Prompt => Restate word for word the lines in the listing below, starting at the line containing "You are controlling" and ending at the line containing "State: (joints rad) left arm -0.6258", both included; leave out the rest.

Materials provided =>
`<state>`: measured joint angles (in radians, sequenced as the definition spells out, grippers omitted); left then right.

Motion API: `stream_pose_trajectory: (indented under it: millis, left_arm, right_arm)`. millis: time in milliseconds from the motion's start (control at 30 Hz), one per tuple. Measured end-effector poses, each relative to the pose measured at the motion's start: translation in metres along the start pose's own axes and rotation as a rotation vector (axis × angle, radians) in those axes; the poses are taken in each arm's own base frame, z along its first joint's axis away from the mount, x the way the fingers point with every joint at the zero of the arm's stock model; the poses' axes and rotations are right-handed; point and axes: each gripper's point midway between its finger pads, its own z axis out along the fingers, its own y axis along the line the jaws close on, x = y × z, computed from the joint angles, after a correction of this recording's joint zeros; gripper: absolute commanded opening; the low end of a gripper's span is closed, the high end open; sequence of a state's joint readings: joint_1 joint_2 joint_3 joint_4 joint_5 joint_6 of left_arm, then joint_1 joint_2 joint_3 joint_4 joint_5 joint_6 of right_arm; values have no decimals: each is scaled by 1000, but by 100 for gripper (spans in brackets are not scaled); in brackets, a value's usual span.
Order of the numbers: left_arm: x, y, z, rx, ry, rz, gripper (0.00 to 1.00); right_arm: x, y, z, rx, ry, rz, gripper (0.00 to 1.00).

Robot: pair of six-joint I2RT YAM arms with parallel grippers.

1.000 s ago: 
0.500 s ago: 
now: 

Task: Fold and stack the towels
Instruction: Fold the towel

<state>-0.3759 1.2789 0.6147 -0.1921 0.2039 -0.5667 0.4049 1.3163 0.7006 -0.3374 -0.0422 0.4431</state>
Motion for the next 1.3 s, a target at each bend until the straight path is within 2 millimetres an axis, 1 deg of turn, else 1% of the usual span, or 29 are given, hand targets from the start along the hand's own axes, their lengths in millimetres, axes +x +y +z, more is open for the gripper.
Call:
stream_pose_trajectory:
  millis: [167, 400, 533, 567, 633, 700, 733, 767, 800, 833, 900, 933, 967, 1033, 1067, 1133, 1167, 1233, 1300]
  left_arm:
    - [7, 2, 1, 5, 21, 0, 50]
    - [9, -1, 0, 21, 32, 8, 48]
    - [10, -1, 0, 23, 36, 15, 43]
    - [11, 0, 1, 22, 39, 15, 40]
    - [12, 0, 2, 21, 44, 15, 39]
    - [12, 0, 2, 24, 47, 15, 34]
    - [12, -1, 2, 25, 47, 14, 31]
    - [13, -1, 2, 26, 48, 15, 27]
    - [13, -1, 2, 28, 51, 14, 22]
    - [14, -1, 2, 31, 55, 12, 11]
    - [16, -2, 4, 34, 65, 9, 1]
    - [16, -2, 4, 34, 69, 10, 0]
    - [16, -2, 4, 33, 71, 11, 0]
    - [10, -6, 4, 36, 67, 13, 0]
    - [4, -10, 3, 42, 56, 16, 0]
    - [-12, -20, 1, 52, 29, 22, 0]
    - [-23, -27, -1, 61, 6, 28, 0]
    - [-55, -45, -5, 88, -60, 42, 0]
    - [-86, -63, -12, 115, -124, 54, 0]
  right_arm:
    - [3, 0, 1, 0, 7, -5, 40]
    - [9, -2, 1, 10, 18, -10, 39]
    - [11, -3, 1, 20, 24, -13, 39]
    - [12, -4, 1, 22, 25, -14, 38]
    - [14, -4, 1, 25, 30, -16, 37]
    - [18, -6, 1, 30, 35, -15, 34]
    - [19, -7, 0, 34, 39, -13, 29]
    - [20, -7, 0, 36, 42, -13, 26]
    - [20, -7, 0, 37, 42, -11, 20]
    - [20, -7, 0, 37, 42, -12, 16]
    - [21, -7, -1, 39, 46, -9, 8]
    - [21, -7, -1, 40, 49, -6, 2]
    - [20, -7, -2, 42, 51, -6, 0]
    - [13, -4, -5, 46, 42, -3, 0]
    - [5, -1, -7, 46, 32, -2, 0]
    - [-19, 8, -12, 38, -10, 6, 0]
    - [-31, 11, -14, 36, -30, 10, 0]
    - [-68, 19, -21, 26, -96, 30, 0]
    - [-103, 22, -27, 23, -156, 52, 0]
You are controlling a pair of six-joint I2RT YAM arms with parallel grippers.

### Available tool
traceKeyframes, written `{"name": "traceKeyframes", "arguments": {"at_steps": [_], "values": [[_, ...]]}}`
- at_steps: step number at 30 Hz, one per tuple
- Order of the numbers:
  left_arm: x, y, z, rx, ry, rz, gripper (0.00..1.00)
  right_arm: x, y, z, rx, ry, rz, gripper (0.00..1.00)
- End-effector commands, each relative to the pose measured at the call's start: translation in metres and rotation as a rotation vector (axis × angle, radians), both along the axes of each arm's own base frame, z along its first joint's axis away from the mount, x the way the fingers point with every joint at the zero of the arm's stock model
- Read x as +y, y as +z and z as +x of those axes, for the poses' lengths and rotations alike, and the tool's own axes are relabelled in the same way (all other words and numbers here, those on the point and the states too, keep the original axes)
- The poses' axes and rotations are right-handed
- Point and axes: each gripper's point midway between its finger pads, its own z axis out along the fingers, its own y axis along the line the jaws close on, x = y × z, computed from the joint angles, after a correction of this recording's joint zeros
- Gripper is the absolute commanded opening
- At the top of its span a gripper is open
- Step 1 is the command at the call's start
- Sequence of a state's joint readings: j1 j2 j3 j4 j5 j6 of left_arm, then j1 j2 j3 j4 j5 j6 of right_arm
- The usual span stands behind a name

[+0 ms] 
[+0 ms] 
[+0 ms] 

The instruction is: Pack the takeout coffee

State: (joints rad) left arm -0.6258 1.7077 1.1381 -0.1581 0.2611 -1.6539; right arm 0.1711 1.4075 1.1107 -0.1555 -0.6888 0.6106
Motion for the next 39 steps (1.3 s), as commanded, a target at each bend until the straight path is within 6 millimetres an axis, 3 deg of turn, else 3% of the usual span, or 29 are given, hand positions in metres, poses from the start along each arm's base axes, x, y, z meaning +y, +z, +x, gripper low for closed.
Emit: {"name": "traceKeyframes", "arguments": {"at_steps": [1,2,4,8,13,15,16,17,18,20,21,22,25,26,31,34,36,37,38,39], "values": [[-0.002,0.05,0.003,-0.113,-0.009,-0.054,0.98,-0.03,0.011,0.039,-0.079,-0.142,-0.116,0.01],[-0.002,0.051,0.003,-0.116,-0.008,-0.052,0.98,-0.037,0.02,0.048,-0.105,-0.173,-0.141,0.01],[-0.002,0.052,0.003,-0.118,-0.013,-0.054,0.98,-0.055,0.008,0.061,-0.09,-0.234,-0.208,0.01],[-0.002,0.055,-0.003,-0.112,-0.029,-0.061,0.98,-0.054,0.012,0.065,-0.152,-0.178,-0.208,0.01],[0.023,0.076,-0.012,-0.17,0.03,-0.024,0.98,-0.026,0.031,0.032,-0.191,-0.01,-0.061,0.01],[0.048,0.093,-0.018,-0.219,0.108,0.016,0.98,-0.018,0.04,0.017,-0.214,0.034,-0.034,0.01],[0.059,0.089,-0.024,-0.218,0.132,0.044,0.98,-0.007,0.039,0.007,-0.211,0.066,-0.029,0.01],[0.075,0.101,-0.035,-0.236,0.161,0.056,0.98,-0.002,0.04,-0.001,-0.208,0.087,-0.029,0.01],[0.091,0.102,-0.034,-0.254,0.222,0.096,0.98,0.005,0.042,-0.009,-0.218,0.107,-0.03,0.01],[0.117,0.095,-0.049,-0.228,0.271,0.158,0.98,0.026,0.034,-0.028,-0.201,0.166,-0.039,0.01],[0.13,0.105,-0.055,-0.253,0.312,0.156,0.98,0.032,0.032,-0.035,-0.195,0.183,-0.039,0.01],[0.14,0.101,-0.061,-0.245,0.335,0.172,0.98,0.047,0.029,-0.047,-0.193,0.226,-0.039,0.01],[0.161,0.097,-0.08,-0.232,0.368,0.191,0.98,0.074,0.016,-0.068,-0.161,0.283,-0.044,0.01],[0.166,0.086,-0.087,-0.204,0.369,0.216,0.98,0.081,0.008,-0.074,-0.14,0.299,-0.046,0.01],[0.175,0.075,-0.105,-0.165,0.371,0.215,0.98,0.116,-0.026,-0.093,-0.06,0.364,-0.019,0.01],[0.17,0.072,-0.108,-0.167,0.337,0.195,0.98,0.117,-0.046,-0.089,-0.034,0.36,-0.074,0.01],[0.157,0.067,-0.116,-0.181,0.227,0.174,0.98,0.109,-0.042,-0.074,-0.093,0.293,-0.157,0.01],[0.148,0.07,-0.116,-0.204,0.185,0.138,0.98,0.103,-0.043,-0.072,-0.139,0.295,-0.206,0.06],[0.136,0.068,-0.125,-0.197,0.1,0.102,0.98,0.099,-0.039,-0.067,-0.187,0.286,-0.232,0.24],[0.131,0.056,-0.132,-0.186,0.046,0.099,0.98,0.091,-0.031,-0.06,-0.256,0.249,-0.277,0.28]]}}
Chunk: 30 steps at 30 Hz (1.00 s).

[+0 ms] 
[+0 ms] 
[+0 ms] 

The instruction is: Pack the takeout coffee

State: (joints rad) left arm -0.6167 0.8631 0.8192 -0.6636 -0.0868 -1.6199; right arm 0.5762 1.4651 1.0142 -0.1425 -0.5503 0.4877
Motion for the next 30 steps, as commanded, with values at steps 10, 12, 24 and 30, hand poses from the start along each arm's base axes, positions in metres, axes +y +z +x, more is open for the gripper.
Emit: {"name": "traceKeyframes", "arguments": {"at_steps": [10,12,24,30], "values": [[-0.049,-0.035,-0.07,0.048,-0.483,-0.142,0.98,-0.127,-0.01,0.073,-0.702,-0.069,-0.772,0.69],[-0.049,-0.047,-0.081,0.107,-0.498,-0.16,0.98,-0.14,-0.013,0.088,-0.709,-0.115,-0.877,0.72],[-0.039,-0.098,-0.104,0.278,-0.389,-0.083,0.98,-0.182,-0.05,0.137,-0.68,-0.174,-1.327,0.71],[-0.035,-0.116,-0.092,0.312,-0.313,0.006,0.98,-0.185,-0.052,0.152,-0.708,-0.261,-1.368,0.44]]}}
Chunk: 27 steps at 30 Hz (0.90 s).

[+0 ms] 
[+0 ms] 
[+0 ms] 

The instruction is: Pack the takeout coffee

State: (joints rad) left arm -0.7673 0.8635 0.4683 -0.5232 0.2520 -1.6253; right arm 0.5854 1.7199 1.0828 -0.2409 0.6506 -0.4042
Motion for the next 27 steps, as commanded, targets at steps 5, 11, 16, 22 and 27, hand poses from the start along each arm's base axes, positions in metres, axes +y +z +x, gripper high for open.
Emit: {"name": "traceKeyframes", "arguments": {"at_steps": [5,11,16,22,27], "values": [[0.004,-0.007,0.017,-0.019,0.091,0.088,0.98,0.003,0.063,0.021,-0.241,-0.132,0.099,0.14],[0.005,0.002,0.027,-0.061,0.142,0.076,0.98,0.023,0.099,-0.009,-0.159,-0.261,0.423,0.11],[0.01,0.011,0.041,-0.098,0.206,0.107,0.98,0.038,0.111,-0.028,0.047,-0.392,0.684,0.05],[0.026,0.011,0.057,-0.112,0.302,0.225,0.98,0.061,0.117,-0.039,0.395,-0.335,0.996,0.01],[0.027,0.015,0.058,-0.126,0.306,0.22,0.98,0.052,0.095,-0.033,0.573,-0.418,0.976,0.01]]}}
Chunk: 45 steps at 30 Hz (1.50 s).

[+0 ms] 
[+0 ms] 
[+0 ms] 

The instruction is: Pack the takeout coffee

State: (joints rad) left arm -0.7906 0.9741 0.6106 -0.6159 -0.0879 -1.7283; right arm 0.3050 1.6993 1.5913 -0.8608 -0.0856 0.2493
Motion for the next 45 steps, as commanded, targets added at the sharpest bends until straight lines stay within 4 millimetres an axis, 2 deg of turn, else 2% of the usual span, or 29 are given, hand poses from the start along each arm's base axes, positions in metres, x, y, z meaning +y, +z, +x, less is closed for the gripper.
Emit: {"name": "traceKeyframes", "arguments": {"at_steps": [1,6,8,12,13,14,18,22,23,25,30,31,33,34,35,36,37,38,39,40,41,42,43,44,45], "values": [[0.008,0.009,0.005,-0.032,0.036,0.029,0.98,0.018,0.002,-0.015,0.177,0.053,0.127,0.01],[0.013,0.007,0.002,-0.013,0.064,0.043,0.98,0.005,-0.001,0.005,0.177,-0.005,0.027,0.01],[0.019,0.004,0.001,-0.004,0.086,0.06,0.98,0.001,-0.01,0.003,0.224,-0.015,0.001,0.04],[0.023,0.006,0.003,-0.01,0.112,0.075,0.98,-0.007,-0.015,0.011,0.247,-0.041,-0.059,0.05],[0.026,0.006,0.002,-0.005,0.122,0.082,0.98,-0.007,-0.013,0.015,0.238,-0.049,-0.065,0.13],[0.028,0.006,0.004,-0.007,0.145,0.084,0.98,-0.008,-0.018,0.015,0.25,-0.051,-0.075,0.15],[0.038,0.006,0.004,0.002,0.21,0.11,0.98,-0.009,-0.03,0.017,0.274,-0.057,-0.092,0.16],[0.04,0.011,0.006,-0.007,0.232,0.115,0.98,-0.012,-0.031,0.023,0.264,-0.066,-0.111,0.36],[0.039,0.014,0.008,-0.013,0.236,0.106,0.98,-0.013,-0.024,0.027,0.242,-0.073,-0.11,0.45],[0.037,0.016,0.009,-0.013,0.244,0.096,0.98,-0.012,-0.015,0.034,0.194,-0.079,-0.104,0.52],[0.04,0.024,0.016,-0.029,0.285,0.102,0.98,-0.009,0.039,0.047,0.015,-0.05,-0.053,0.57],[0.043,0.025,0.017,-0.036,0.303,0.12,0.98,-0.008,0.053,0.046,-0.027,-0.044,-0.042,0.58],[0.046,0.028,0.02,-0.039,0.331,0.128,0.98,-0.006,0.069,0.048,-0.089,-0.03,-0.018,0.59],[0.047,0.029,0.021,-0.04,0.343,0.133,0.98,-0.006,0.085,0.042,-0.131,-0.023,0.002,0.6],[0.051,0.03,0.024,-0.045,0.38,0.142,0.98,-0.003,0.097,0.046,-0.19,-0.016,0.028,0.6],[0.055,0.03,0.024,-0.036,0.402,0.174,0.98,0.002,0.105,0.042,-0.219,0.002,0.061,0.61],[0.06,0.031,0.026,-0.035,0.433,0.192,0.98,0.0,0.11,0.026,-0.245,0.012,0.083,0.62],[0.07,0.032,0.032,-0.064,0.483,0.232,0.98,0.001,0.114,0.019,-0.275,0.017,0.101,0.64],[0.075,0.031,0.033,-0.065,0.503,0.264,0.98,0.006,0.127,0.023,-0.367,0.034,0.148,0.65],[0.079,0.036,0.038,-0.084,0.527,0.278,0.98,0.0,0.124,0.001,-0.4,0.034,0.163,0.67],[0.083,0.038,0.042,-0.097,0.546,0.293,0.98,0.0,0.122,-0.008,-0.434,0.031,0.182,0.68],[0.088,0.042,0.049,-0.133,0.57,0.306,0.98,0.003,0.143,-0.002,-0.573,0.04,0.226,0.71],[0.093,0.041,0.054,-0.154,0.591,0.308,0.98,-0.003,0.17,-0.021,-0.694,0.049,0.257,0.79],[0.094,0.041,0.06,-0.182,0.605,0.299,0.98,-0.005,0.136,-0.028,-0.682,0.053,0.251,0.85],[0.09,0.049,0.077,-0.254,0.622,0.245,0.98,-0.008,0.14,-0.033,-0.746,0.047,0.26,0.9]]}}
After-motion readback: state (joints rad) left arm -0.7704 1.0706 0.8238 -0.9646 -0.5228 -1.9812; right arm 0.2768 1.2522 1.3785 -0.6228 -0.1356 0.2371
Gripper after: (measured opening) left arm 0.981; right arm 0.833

Solution for this problem =>
You are controlling a pair of six-joint I2RT YAM arms with parallel grippers.

### Available tool
traceKeyframes, written `{"name": "traceKeyframes", "arguments": {"at_steps": [_], "values": [[_, ...]]}}`
- at_steps: step number at 30 Hz, one per tuple
- Order of the numbers:
  left_arm: x, y, z, rx, ry, rz, gripper (0.00..1.00)
  right_arm: x, y, z, rx, ry, rz, gripper (0.00..1.00)
- End-effector commands, each relative to the pose measured at the call's start: translation in metres and rotation as a rotation vector (axis × angle, radians), both along the axes of each arm's own base frame, z along its first joint's axis away from the mount, x the way the fingers point with every joint at the zero of the arm's stock model
- Read x as +y, y as +z and z as +x of those axes, for the poses' lengths and rotations alike, and the tool's own axes are relabelled in the same way (all other words and numbers here, those on the point and the states too, keep the original axes)
- The poses' axes and rotations are right-handed
- Point and axes: each gripper's point midway between its finger pads, its own z axis out along the fingers, its own y axis along the line the jaws close on, x = y × z, computed from the joint angles, after a correction of this recording's joint zeros
- Gripper is the absolute commanded opening
- At the top of its span a gripper is open
- Step 1 is the command at the call's start
- Sequence of a state's joint readings: j1 j2 j3 j4 j5 j6 of left_arm, then j1 j2 j3 j4 j5 j6 of right_arm
- The usual span stands behind a name

[+0 ms] 
[+0 ms] 
[+0 ms] 

The instruction is: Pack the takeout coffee

State: (joints rad) left arm -0.6258 1.7077 1.1381 -0.1581 0.2611 -1.6539; right arm 0.1711 1.4075 1.1107 -0.1555 -0.6888 0.6106

Nothing else remains in this exercise.